> [What to produce]:
The pictures are to be left out, and all remaining data is to be transcribed exactly as it appears.

> [Dataset excerpt]:

══════

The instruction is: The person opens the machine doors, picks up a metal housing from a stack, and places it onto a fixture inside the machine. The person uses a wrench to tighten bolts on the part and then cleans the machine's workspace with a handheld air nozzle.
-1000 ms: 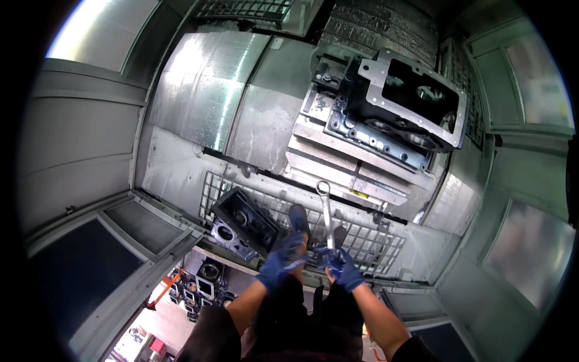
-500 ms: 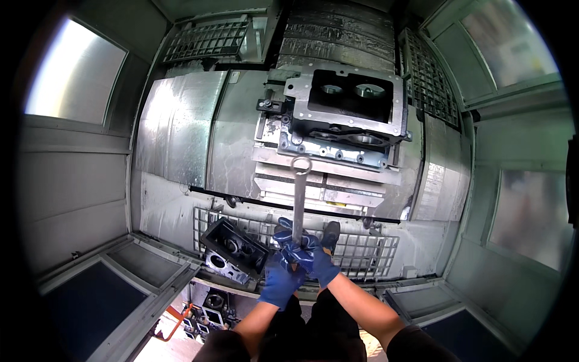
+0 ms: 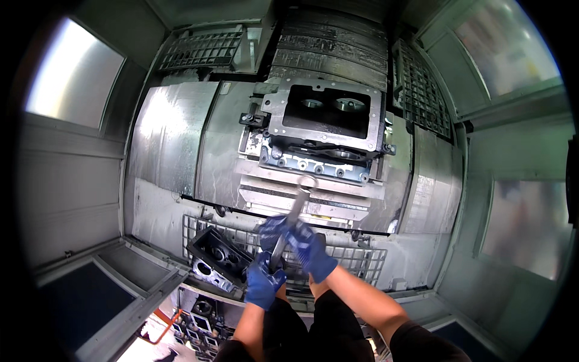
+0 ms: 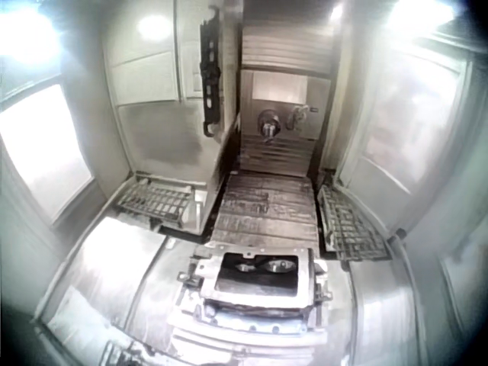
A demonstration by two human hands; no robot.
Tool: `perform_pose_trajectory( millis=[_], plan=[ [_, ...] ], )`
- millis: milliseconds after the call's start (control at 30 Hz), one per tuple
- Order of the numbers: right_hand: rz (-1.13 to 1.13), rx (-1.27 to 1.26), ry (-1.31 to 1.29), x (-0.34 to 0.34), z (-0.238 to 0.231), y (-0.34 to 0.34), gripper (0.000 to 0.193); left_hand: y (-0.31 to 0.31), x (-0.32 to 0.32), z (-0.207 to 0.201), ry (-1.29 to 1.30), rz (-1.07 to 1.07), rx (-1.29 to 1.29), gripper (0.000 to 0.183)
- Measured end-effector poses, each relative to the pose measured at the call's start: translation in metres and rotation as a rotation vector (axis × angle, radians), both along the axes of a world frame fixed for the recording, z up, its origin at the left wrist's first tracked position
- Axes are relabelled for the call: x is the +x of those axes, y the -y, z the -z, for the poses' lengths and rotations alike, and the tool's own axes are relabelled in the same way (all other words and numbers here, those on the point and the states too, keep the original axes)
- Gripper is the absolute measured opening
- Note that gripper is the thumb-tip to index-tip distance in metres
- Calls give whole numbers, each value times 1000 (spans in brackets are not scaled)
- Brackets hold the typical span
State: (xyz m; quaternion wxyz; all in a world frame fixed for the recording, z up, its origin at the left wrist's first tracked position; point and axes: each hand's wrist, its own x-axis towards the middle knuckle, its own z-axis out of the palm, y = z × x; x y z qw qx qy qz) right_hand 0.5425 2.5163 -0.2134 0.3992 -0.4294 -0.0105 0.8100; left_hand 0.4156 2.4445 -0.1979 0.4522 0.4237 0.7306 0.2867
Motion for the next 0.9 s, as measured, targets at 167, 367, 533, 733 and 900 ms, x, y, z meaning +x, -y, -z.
perform_pose_trajectory(
  millis=[167,367,533,733,900],
  plan=[
    [9,220,-78,10,-12,-58,31,-8,-24,-17,-465,366,-32,33],
    [241,133,-197,-24,11,-60,32,-20,-44,19,-605,237,46,22],
    [-233,561,627,-18,4,-113,47,-70,-105,27,-756,62,145,17],
    [-1,1138,1837,78,-52,-247,52,-169,-225,25,-1049,132,133,16],
    [-325,795,2362,105,2,-262,69,-250,-261,77,-1105,139,283,20]
  ],
)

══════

> [Response to this exercise]:
The instruction is: The person opens the machine doors, picks up a metal housing from a stack, and places it onto a fixture inside the machine. The person uses a wrench to tighten bolts on the part and then cleans the machine's workspace with a handheld air nozzle.
-1000 ms: 
-500 ms: 
+0 ms: 
+0 ms: 
A demonstration by two human hands; no robot.
Tool: `perform_pose_trajectory( millis=[_], plan=[ [_, ...] ], )`
- millis: milliseconds after the call's start (control at 30 Hz), one per tuple
- Order of the numbers: right_hand: rz (-1.13 to 1.13), rx (-1.27 to 1.26), ry (-1.31 to 1.29), x (-0.34 to 0.34), z (-0.238 to 0.231), y (-0.34 to 0.34), gripper (0.000 to 0.193); left_hand: y (-0.31 to 0.31), x (-0.32 to 0.32), z (-0.207 to 0.201), ry (-1.29 to 1.30), rz (-1.07 to 1.07), rx (-1.29 to 1.29), gripper (0.000 to 0.183)
- Measured end-effector poses, each relative to the pose measured at the call's start: translation in metres and rotation as a rotation vector (axis × angle, radians), both along the axes of a world frame fixed for the recording, z up, its origin at the left wrist's first tracked position
- Axes are relabelled for the call: x is the +x of those axes, y the -y, z the -z, for the poses' lengths and rotations alike, and the tool's own axes are relabelled in the same way (all other words and numbers here, those on the point and the states too, keep the original axes)
- Gripper is the absolute measured opening
- Note that gripper is the thumb-tip to index-tip distance in metres
- Calls give whole numbers, each value times 1000 (spans in brackets are not scaled)
- Brackets hold the typical span
State: (xyz m; quaternion wxyz; all in a world frame fixed for the recording, z up, its origin at the left wrist's first tracked position; point and axes: each hand's wrist, its own x-axis towards the middle knuckle, its own z-axis out of the palm, y = z × x; x y z qw qx qy qz) right_hand 0.5425 2.5163 -0.2134 0.3992 -0.4294 -0.0105 0.8100; left_hand 0.4156 2.4445 -0.1979 0.4522 0.4237 0.7306 0.2867
Motion for the next 0.9 s, as measured, targets at 167, 367, 533, 733 and 900 ms, x, y, z meaning +x, -y, -z.
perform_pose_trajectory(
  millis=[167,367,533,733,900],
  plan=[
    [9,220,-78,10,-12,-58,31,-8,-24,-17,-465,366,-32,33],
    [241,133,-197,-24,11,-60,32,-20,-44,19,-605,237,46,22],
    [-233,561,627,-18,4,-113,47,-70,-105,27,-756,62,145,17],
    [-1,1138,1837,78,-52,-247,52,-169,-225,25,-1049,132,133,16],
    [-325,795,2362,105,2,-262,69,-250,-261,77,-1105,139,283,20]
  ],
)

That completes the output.